My question was around the rolling hash function in RobinKarp algorithm. It is intuitive for me to understand how to get from xi to xi+1 without the mod, however with the mod i am not sure how we still get the right answer. Is there any mathematical theroem anyone could quote which would help me understand?
So i get,
xi = (ti)R^0 + (ti+1)R^1 + .. + (ti+m-1)R^M-1
xi+1 = (xi - (ti)R^0)/R + (ti+m)R^M
but whats the guarantee,
xi = [ (ti)R^0 + (ti+1)R^1 + .. + (ti+m-1)R^M-1 ] mod Q
xi+1 = [ (xi - (ti)R^0)/R + (ti+m)R^M ] mod Q
.. and so on will be correct even after introducing mod Q
Pretty sure its some basic mod arithmetic theorem i am missing here.
2 Answers 2
What you are missing is the identity $$ (a + b) \bmod{Q} = (a \bmod{Q} + b \bmod{Q}) \bmod{Q}. $$
The video actually does it the other way around, kicking out the term with the highest power and then multiplying by R. It turns out to not really make a difference, but this is clearly always possible regardless of whether modular arithmetic is used or not.
Going back to what you wrote though.

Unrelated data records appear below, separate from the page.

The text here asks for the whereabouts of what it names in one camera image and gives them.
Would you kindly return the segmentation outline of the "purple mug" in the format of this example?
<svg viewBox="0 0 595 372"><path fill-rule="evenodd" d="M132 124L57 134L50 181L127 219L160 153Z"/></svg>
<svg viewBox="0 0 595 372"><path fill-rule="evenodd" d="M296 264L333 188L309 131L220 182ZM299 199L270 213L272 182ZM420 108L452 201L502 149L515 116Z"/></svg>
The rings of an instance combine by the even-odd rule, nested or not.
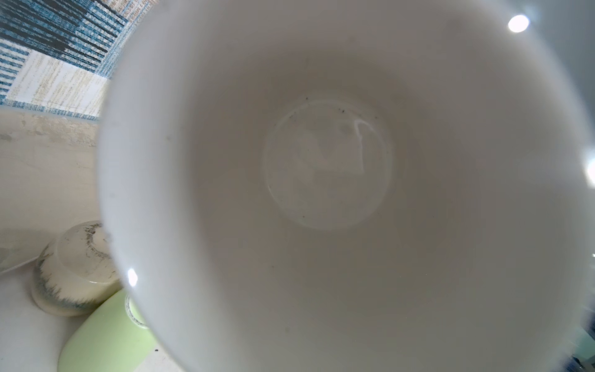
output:
<svg viewBox="0 0 595 372"><path fill-rule="evenodd" d="M162 1L102 220L186 371L556 371L593 285L591 123L496 1Z"/></svg>

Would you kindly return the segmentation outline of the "light green mug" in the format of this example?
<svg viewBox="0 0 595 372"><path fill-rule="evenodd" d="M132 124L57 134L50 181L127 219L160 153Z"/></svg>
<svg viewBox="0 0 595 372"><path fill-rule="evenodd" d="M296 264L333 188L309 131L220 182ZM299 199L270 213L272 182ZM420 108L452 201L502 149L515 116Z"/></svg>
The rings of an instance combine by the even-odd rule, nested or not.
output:
<svg viewBox="0 0 595 372"><path fill-rule="evenodd" d="M60 352L59 371L134 371L156 338L125 290L101 304Z"/></svg>

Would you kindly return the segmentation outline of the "white plastic tray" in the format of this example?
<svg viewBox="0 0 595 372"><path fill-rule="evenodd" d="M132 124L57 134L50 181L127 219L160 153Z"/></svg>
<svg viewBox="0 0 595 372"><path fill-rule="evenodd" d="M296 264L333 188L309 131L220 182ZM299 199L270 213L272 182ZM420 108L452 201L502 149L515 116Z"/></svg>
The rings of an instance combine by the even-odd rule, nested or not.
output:
<svg viewBox="0 0 595 372"><path fill-rule="evenodd" d="M1 275L1 369L59 371L60 352L89 316L51 315L32 297L34 263ZM180 371L181 367L156 343L134 371Z"/></svg>

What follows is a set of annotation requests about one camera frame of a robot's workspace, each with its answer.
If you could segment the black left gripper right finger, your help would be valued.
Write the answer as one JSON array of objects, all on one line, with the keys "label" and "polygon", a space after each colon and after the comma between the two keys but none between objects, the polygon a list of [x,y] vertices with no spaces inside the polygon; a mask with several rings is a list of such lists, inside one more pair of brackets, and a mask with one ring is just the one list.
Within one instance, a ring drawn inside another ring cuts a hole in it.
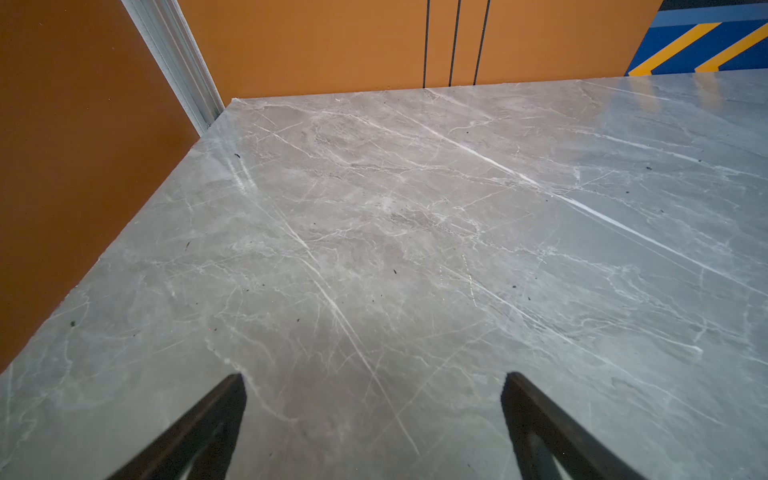
[{"label": "black left gripper right finger", "polygon": [[500,401],[523,479],[642,477],[523,374],[506,375]]}]

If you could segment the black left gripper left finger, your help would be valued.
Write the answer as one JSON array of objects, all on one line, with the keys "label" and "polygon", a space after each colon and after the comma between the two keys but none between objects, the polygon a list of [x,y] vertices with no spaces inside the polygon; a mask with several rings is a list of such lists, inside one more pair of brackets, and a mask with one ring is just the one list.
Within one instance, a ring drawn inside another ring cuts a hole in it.
[{"label": "black left gripper left finger", "polygon": [[112,479],[224,479],[247,403],[244,378],[230,374]]}]

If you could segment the aluminium corner post left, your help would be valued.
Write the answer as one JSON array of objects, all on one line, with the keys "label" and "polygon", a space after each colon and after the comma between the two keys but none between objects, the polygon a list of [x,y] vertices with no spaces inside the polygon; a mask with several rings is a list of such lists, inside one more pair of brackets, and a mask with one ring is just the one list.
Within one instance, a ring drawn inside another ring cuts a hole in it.
[{"label": "aluminium corner post left", "polygon": [[199,135],[225,106],[176,0],[123,0],[122,4]]}]

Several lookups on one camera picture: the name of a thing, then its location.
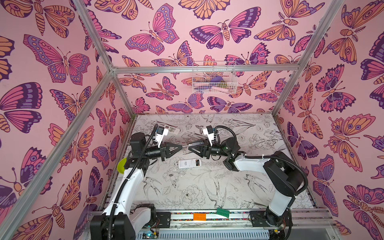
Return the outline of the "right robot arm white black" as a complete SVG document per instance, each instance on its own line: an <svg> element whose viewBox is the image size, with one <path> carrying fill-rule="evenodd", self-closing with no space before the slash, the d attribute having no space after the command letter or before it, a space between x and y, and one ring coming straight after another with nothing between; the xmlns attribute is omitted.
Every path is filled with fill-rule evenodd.
<svg viewBox="0 0 384 240"><path fill-rule="evenodd" d="M274 185L275 193L263 215L257 217L257 221L270 227L278 227L287 222L284 218L285 212L291 209L296 196L308 187L304 170L281 151L269 156L249 156L241 151L234 137L221 144L214 144L209 140L197 141L189 144L188 149L201 158L226 157L223 164L229 171L267 174Z"/></svg>

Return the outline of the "white remote control with batteries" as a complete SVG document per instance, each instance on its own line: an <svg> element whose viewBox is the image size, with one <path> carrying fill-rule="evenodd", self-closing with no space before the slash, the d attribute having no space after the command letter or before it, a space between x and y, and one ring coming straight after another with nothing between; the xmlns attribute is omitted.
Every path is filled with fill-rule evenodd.
<svg viewBox="0 0 384 240"><path fill-rule="evenodd" d="M197 168L202 165L201 159L179 160L179 169Z"/></svg>

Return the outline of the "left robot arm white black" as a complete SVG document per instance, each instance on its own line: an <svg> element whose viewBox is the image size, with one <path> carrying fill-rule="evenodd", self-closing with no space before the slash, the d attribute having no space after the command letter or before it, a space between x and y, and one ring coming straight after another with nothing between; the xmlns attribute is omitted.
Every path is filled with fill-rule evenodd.
<svg viewBox="0 0 384 240"><path fill-rule="evenodd" d="M131 136L131 154L123 163L123 178L117 191L103 213L91 220L92 240L134 240L143 227L150 228L156 223L156 208L153 204L138 205L133 214L130 211L150 160L160 158L164 161L183 148L181 145L163 143L167 135L168 129L159 127L149 138L144 133Z"/></svg>

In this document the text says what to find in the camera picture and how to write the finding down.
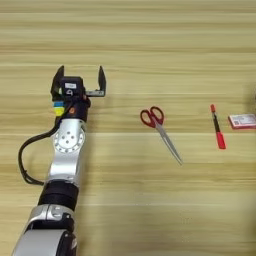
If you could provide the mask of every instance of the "scissors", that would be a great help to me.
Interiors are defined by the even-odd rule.
[[[171,142],[169,136],[166,134],[165,130],[162,127],[162,124],[164,122],[164,113],[159,107],[151,107],[150,110],[143,109],[140,112],[140,119],[141,121],[151,127],[156,128],[157,131],[160,133],[163,141],[165,142],[168,149],[171,151],[173,156],[176,158],[176,160],[179,162],[180,165],[182,165],[183,161],[181,157],[179,156],[177,150],[175,149],[173,143]]]

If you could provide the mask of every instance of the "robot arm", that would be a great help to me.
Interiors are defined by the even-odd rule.
[[[31,211],[13,256],[76,255],[74,212],[86,144],[85,125],[91,105],[89,97],[105,96],[106,80],[102,67],[99,85],[100,90],[86,92],[80,77],[64,76],[63,66],[57,71],[51,89],[56,124],[59,124],[53,134],[54,159],[38,205]]]

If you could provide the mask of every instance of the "red and white box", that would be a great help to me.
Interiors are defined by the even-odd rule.
[[[256,129],[255,114],[230,115],[229,122],[233,129]]]

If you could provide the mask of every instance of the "red marker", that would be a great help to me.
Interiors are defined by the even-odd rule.
[[[212,111],[212,118],[213,118],[213,123],[214,123],[215,131],[216,131],[216,137],[217,137],[217,142],[218,142],[219,148],[226,149],[224,137],[220,131],[220,126],[218,123],[215,106],[213,104],[211,105],[211,111]]]

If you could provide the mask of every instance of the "black cable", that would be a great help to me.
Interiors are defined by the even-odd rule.
[[[75,103],[74,101],[72,101],[72,102],[70,103],[70,105],[67,107],[67,109],[65,110],[65,112],[63,113],[63,115],[60,117],[60,119],[56,122],[56,124],[54,125],[54,127],[53,127],[50,131],[29,138],[29,139],[26,140],[26,141],[22,144],[22,146],[20,147],[20,150],[19,150],[19,153],[18,153],[18,164],[19,164],[19,168],[20,168],[21,175],[22,175],[23,179],[25,180],[25,182],[27,182],[28,184],[43,186],[43,185],[44,185],[44,182],[32,178],[32,177],[28,174],[27,170],[25,170],[24,165],[23,165],[23,161],[22,161],[22,153],[23,153],[23,150],[24,150],[29,144],[31,144],[31,143],[33,143],[33,142],[36,142],[36,141],[38,141],[38,140],[45,139],[45,138],[47,138],[47,137],[51,137],[51,136],[59,129],[59,126],[60,126],[61,121],[62,121],[63,118],[67,115],[67,113],[68,113],[69,110],[72,108],[72,106],[74,105],[74,103]]]

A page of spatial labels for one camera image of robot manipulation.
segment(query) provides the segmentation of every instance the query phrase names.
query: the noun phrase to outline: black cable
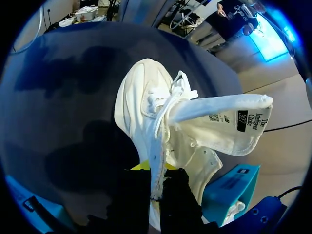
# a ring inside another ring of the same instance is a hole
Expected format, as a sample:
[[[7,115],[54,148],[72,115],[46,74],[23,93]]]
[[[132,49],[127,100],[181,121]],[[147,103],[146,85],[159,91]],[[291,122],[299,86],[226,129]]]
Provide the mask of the black cable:
[[[302,123],[297,123],[297,124],[289,125],[289,126],[286,126],[286,127],[281,127],[281,128],[274,128],[274,129],[265,130],[264,132],[267,133],[267,132],[282,130],[282,129],[285,129],[285,128],[292,128],[292,127],[296,127],[296,126],[299,126],[299,125],[302,125],[302,124],[305,124],[305,123],[309,123],[309,122],[311,122],[311,121],[312,121],[312,119],[307,120],[307,121],[304,121],[304,122],[302,122]]]
[[[277,198],[278,199],[281,199],[283,196],[285,196],[286,194],[289,194],[289,193],[291,193],[291,192],[293,192],[293,191],[295,191],[295,190],[299,190],[299,189],[301,189],[302,188],[302,186],[297,186],[297,187],[293,187],[292,189],[288,189],[286,192],[284,192],[284,193],[282,193],[280,196],[278,196]]]
[[[43,11],[43,20],[44,20],[44,26],[45,26],[45,30],[47,30],[47,24],[45,22],[45,16],[44,16],[44,6],[42,6],[42,11]]]
[[[50,9],[48,9],[48,15],[49,15],[49,21],[50,21],[50,26],[51,26],[52,24],[51,24],[51,19],[50,19]]]

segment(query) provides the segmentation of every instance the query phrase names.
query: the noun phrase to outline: black shirt
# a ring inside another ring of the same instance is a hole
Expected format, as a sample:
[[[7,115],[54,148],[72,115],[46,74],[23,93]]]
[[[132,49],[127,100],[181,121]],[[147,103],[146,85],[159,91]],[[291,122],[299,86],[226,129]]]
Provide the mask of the black shirt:
[[[243,5],[238,0],[223,0],[219,2],[227,17],[219,16],[214,12],[205,21],[208,22],[225,40],[234,36],[244,25],[251,23],[254,28],[258,26],[257,19],[249,18],[241,10]]]

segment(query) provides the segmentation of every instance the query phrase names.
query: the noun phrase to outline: shoe label
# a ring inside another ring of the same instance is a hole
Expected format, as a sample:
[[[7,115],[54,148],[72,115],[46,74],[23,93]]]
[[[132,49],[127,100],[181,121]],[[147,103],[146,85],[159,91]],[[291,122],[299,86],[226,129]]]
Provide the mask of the shoe label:
[[[271,113],[271,108],[237,112],[237,130],[253,133],[263,131]]]
[[[220,114],[209,115],[209,122],[229,124],[240,132],[254,134],[266,127],[271,114],[271,108],[258,110],[226,111]]]
[[[248,111],[237,112],[237,130],[240,132],[246,131]]]

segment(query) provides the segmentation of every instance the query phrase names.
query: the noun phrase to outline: person
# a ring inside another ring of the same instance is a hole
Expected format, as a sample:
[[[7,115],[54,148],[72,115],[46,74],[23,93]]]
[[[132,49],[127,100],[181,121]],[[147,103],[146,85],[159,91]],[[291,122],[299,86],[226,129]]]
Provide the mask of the person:
[[[238,0],[218,2],[217,11],[208,16],[186,39],[210,49],[230,40],[241,29],[244,35],[250,35],[258,26],[258,21],[246,8]]]

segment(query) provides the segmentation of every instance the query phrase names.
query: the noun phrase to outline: cable
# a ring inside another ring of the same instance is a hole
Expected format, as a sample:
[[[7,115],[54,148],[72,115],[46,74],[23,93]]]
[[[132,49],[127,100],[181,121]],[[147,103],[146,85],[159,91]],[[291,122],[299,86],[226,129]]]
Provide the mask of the cable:
[[[180,20],[179,23],[177,23],[177,24],[172,28],[171,26],[172,26],[172,23],[174,22],[174,19],[175,19],[175,17],[176,17],[176,15],[175,15],[175,16],[173,17],[173,19],[171,20],[171,22],[170,22],[169,28],[170,28],[171,30],[176,29],[182,22],[184,22],[184,20],[185,20],[191,13],[193,13],[195,10],[197,10],[197,8],[199,8],[199,7],[200,7],[203,3],[205,3],[206,1],[208,1],[208,0],[202,1],[197,7],[195,7],[192,11],[190,11],[185,17],[183,17],[183,18]]]
[[[17,55],[17,54],[20,54],[20,53],[26,51],[33,44],[35,39],[38,37],[39,31],[40,31],[41,26],[42,26],[42,15],[43,15],[43,8],[42,7],[40,8],[39,12],[40,12],[40,22],[39,22],[38,31],[37,31],[34,39],[25,48],[23,48],[21,50],[14,51],[14,52],[11,52],[10,55]]]
[[[50,9],[48,9],[48,15],[49,15],[49,21],[50,21],[50,26],[51,26],[52,24],[51,24],[51,19],[50,19]]]
[[[45,16],[44,16],[44,6],[42,6],[42,11],[43,11],[43,20],[44,20],[44,26],[45,26],[45,30],[47,30],[47,24],[45,22]]]
[[[285,128],[292,128],[292,127],[296,127],[296,126],[299,126],[299,125],[302,125],[302,124],[305,124],[305,123],[309,123],[309,122],[311,122],[311,121],[312,121],[312,119],[309,119],[309,120],[304,121],[304,122],[302,122],[302,123],[297,123],[297,124],[293,124],[293,125],[289,125],[289,126],[281,127],[281,128],[274,128],[274,129],[264,130],[263,132],[264,132],[264,133],[267,133],[267,132],[282,130],[282,129],[285,129]]]
[[[286,192],[282,193],[280,196],[278,196],[278,199],[281,199],[283,196],[285,196],[286,194],[289,194],[295,190],[300,190],[302,188],[302,186],[297,186],[297,187],[293,187],[292,189],[288,189]]]

Without the modular arithmetic, the division by R is possible because the dividend is a multiple of R (it was carefully constructed to be).
With the modular arithmetic, the division by R is possible because R and Q are chosen such that $\gcd(R, Q) = 1,ドル therefore R has a modular multiplicative inverse modulo Q and can always be divided by. As a bonus, dividing by R becomes a multiplication, which is easier than integer division even if it is by a constant.